Work instructions: Your reply should reproduce all the data below exactly while excluding the pictures.

Supplied data:
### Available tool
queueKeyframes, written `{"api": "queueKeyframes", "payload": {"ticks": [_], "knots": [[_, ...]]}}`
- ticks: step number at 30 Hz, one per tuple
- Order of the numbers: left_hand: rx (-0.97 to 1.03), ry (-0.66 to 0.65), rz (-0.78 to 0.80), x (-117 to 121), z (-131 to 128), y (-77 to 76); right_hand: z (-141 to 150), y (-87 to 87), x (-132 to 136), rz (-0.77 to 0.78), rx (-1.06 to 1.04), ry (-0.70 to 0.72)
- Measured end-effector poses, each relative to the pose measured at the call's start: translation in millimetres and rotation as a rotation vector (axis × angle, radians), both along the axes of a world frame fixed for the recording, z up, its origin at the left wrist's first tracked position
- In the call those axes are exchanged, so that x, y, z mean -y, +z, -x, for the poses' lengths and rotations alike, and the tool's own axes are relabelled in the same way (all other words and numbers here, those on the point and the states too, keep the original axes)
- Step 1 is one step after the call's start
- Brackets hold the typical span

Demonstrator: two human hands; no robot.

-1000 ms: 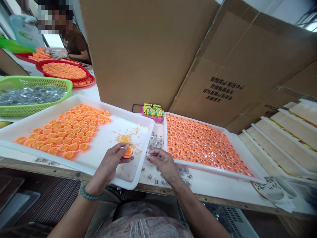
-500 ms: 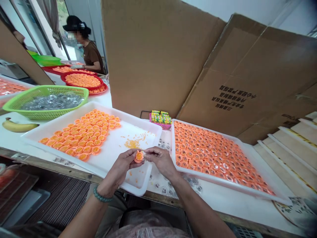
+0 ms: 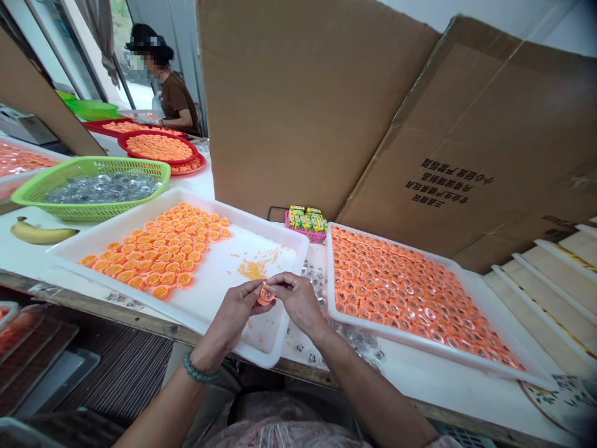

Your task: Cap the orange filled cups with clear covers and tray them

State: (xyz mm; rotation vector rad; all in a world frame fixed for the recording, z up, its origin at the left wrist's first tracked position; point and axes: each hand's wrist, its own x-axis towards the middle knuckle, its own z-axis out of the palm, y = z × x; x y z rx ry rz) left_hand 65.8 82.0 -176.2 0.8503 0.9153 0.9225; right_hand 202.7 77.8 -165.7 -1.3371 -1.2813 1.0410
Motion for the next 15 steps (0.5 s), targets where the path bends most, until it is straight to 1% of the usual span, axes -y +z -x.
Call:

Written response:
### Available tool
queueKeyframes, written `{"api": "queueKeyframes", "payload": {"ticks": [_], "knots": [[_, ...]]}}`
- ticks: step number at 30 Hz, one per tuple
- Order of the numbers: left_hand: rx (-0.97 to 1.03), ry (-0.66 to 0.65), rz (-0.78 to 0.80), x (-117 to 121), z (-131 to 128), y (-77 to 76); right_hand: z (-141 to 150), y (-87 to 87), x (-132 to 136), rz (-0.77 to 0.78), rx (-1.06 to 1.04), ry (-0.70 to 0.72)
- Measured end-effector poses, each relative to the pose measured at the call's start: translation in millimetres and rotation as a rotation vector (axis × angle, radians), both along the axes of a world frame fixed for the recording, z up, its origin at the left wrist's first tracked position
- In the call those axes are exchanged, so that x, y, z mean -y, +z, -x, for the poses' lengths and rotations alike, and the tool's own axes are relabelled in the same way (all other words and numbers here, those on the point and the states too, keep the original axes)
- Step 1 is one step after the call's start
- Brackets hold the typical span

Demonstrator: two human hands; no robot.

-1000 ms: 
-500 ms: 
+0 ms: 

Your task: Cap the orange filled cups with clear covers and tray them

State: (xyz mm; rotation vector rad; all in a world frame fixed for the recording, z up, its origin at the left wrist's first tracked position; point and axes: each hand's wrist, its own x-axis towards the middle knuckle, its own z-axis out of the palm, y = z × x; x y z rx ry rz) left_hand 65.8 82.0 -176.2 0.8503 0.9153 0.9225; right_hand 202.7 77.8 -165.7 -1.3371 -1.2813 1.0410
Motion for the next 15 steps (0.5 s), targets where the path bends most, until it is straight to 1% of the usual span, axes -y +z -x.
Call:

What appears above is the complete answer to the exercise.